Still from “Secret Santa Saves Christmas.” This image depicts a police officer standing outside of a pulled-over, worn car and talking to the driver.

This format of officers surprising drivers in (illegal) traffic stops has become a template for easily reproducible and shareable police-produced feel-good content. Since Sunday Morning’s original airing in 2014, the stunt was reproduced by dozens of local police departments in their local contexts, most collaborating with their respective local news to produce a similarly sentimental segment. Other police departments would collaborate with local newspapers (Scranton, PA, Coal City, IL, Yarmouth, MA).

And in at least one example, Lowell PD in Michigan would be sponsored by the City of Lowell, Up TV, and produced by Rob Bliss Creative, a production company that specializes in creating “shareable content” (Rob Bliss 2014). Lowell PD and Rob Bliss Creative’s “Christmas Surprise Traffic Stop” garnered significant media attention with coverage by CNN and Today. On their website, they boast having over 1.4 million Facebook shares around the original publication date in December 2014. In just an hour of combing YouTube, I found over 50 unique police departments executing some version of “Secret Santa Saves Christmas” or “Operation Secret Santa” by pulling over unsuspecting drivers. Most of these archived videos are from local news coverage and aired between December 2014 to the present, many repeating the act annually.

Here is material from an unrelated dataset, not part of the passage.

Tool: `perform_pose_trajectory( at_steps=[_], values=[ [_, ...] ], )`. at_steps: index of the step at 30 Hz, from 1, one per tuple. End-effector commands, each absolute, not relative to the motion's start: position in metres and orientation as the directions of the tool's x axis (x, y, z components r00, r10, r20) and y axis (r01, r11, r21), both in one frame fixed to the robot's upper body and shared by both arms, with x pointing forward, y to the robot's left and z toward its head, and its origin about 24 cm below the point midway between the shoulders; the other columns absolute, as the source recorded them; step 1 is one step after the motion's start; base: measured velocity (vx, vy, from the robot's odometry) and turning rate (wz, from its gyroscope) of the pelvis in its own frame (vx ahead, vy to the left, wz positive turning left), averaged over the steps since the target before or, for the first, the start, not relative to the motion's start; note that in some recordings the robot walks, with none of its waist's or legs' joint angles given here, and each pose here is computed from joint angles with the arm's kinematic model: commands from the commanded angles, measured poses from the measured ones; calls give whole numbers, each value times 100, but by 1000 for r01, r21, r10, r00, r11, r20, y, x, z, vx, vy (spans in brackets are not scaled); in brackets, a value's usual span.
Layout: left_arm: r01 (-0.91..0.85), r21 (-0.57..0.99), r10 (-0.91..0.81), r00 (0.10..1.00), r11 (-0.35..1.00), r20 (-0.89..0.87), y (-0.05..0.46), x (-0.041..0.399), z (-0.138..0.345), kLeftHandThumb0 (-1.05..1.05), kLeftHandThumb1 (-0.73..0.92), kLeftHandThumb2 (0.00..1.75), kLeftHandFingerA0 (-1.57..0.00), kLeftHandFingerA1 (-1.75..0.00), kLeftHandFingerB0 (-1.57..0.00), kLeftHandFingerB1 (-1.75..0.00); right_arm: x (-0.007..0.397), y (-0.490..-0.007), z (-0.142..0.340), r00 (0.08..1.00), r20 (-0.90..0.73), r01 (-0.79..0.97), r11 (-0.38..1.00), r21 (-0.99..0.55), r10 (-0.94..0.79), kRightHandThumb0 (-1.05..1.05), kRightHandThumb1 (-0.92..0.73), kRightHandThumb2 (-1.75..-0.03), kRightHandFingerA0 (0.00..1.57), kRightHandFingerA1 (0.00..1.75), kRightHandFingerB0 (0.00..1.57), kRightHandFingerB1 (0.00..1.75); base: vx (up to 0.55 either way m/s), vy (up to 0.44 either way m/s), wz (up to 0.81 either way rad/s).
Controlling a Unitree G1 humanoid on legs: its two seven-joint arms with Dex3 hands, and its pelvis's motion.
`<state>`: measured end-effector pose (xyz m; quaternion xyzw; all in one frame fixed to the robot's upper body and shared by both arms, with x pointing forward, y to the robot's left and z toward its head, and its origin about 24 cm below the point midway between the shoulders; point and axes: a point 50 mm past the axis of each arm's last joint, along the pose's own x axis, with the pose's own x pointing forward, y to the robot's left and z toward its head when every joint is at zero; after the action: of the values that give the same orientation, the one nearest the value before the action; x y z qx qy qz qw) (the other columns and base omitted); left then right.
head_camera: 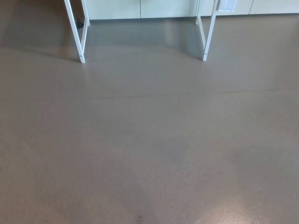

It stands to reason that some version of this theatrical “random act of kindness” has been viewed by hundreds of millions of people in a moment when the police are facing the most significant crisis of legitimacy in half a century. The repetition and reproducibility of police-produced Secret Santa skits as paradigmatic of police propaganda in an era of shareable content. The templatized reproducibility reveals the benevolent gesture as a coordinated strategy of legitimation. The intentional shareability shows one way those on the side of the police are solicited into the labor of the Policing Complex.